Politics on your Sleeve

This is just our opinion, (but then this is our blog, so what better place to express our opinion), but has there ever been a time in recent history when more folks seem to be wearing their politics on their sleeves? We have never been particularly political folks, and frankly, we are more comfortable keeping our beliefs to ourselves, but boy does that get hard today when you are bombarded by others’ opinions at every turn!

Consider the Trump or Biden flags you’ve seen all over your neighborhood, or the big This Is Trump Country placards you see on porches, or the cars covered in bumper stickers extolling their candidate. Then let’s not even get into Facebook, Twitter, and all the other various Social Media around today! Oh my God! At every turn we are bombarded with what somebody’s political opinion is, as they seem to set their sights on trying to convince us that their opinions are correct! When did this happen, and were we just asleep as this great transition occurred???

We’re kids of the 50s and 60s, and remember the I Like Ike buttons, and other political paraphernalia that the dedicated have always worn, but there was always the old admonition that one should never discuss religion or politics in polite company! That seems to have gone out the window, and boy was that evident during the most recent political season!

I mean, at one time, many of us believed in Political Privacy! The Wikipedia entry for the Secret Ballot starts off with these words, “The secret ballot, is a voting method in which a voter’s choices in an election or a referendum are anonymous. This forestalls attempts to influence the voter by intimidation, blackmailing, and potential vote buying. This system is one means of achieving the goal of political privacy.”

I think one of the saddest consequences of the loss of political privacy is that many now use others political views as a yardstick to determine if they can be our friends! I’ve always tried to approach people with an open mind and base my reaction on how they interact with me, rather than somebody else’s option or label. If you want to see a great example of how you can vehemently disagree with someone’s politics but love them as a person, do some research on the relationship of Ruth Bader Ginsburg, one of the Supreme Courts most liberal judges, and Antonin Scalia, one of the most conservative. They were long time friends, even though they agreed on virtually nothing politically. Life and people are more than politics! Remember that old rule of etiquette…never discuss politics, religion, or money among friends! There was a reason for that!

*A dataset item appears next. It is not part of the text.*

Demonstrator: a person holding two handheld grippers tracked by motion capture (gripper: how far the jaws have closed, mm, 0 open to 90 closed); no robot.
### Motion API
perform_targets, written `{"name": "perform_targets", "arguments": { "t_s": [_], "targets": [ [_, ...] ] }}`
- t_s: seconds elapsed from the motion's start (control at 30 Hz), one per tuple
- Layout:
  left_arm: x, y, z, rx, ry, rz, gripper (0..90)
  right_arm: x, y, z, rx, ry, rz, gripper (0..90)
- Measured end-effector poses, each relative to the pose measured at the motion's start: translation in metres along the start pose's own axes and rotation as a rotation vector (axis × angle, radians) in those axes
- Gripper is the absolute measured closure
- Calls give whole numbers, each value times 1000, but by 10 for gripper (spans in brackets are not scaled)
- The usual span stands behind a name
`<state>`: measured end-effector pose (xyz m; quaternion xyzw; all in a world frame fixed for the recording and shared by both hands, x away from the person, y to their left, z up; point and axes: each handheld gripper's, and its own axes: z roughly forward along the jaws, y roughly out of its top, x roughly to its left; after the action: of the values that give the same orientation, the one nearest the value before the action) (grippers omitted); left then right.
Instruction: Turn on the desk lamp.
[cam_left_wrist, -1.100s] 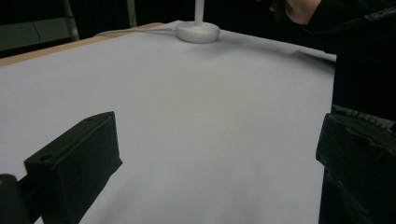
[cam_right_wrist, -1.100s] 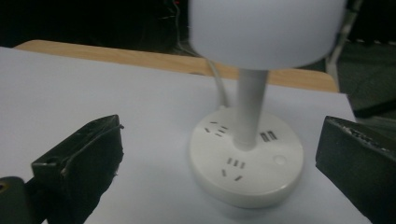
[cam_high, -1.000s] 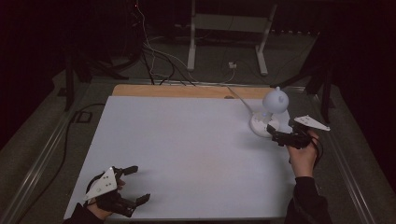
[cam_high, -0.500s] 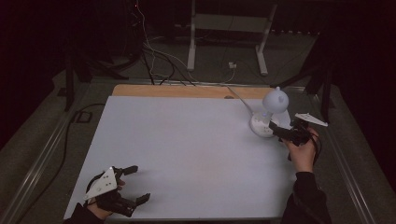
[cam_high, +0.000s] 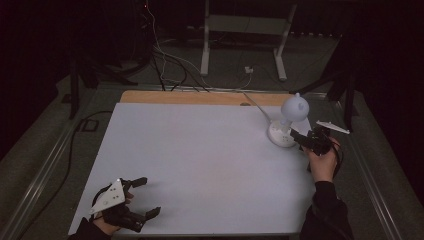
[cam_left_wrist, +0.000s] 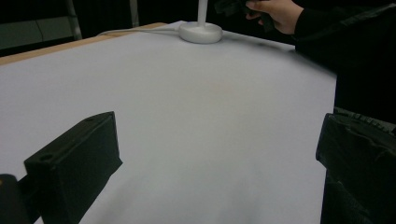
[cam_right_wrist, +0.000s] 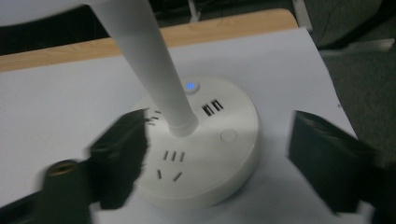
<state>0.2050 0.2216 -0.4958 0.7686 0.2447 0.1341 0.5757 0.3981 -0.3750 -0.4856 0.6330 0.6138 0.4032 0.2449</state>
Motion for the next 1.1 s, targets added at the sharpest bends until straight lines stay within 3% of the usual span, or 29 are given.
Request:
{"name": "perform_targets", "arguments": {
  "t_s": [0.17, 0.33, 0.77, 0.97, 1.1],
  "targets": [
    [-1, 0, 0, 2, -2, 7, 3, -1, 0, 1, 8, -28, -5, 438],
    [0, 0, 0, 0, -1, -1, 3, -2, 1, 2, 26, -22, -13, 639],
    [-1, 1, 1, 2, -5, 3, 3, -4, 3, 8, 17, 17, -52, 761],
    [-1, 0, 1, 2, -5, -2, 2, -7, 3, 10, 13, 20, -64, 896],
    [-1, 0, 1, 5, -4, 0, 3, -8, 2, 13, 21, 28, -51, 899]
  ]
}}
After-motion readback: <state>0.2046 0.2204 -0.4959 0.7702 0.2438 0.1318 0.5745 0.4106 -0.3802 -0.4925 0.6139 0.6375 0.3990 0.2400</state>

We know these thoughts are so “Pollyanna” in the times we now live in, but boy was life easier when you didn’t have to run the politic’s gauntlet everyday! Everybody had friends that they knew didn’t believe as they did, and they knew that there were hot button topics you avoided at all costs, so you didn’t hit the start button with these folks, but that too seems to be gone. This may be like trying to put the stopper back in the bottle, or get the toothpaste back in the tube, but boy would we love to go back to the times when one’s political view was not the first thing that came up in conversation! We’d love to go back to the days when you could go through Facebook in the morning and see funny cartoons, or great food pics, or you having fun with your kids. We long to go back to the days when what you believed, and which candidate you supported was your own business and nobody else’s. We long to go back to the days when having a differing political view was not a reason to unfriend someone, either on Facebook, or In Real Life!

Here’s a look at our ideal version of Facebook!

Like I said….Pollyanna.

2 thoughts on “Politics on your Sleeve

  1. Points very well made, my friends! It is very unfortunate indeed that differences of political opinion create such discord and at times, even visceral hatred; conditions even more tragic when they lead to the breakdown of otherwise close relationships. Passionate discourse is always welcome where differences exist, but it must be tempered by our better nature.